I am given an undirected connected graph of $N$ vertices and $M$ edges. I need to make this undirected graph directed by directing edges.I need to check if it's possible to make a directed graph such that indegree of all vertices of new directed graph is even.
I could only think that if the edges of graph is odd, it's impossible to make such directed graph. I worked on this problem, but couldn't think more.
Constraints :$- 1 \leq N \leq 10^5$ and $1 \leq M \leq 10^5$
Example :-
$N = 4$
$M = 4$
Edges are $(1,2), (1,3), (2,4)$ and $(3,4)$
Answer :- Possible
We can make a directed graph, $1\rightarrow2$, $1\rightarrow3$, $4\rightarrow2$ and $4\rightarrow 3$. Note that indegree of all vertices is even.

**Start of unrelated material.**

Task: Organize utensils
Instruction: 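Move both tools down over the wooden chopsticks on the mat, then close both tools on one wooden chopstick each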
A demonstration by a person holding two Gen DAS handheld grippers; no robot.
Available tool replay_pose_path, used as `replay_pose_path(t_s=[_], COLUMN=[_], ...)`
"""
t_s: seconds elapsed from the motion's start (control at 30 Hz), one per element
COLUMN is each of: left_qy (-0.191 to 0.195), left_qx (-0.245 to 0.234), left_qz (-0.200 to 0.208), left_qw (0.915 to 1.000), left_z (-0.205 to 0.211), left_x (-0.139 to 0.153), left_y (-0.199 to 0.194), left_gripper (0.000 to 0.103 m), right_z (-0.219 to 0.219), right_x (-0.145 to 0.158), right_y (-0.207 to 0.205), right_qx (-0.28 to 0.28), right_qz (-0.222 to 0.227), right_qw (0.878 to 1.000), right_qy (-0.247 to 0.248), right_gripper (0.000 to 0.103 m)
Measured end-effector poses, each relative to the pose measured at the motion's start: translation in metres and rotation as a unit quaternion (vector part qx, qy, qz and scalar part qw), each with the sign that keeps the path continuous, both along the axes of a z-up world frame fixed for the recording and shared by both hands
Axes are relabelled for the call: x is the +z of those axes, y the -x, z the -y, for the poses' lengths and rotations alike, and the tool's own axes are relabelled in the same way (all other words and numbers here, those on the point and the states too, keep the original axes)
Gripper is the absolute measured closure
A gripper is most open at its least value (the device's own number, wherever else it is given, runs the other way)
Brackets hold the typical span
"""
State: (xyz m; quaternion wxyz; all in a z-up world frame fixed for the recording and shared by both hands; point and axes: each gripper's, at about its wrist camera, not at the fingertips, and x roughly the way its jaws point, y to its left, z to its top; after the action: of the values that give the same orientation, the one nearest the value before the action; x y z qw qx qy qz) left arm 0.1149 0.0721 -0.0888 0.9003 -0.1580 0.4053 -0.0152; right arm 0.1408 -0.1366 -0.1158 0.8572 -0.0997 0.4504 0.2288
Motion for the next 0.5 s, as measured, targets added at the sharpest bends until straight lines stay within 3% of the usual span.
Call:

It remains to prove that if the number of edges is even then we can direct them providing in-degree of each vertex is even. Assume to the contrary, that there exists a direction of edges of the graph with minimal and non-zero number of vertices of odd in-degree. Since the sum of in-degrees of all vertices of the graph equals to the number of edges, which is even, there are at least two vertices $v$ and $u$ of odd in-degree each. Since the graph is connected, there is a (shortest) path from $v$ to $u$. When we redirect each edge of this path, we change the parity of in-degree of $v$ and $u$, but don’t change the parity of in-degree of all other vertices of the graph. Thus we decreased a number of vertices of odd in-degree, a contradiction.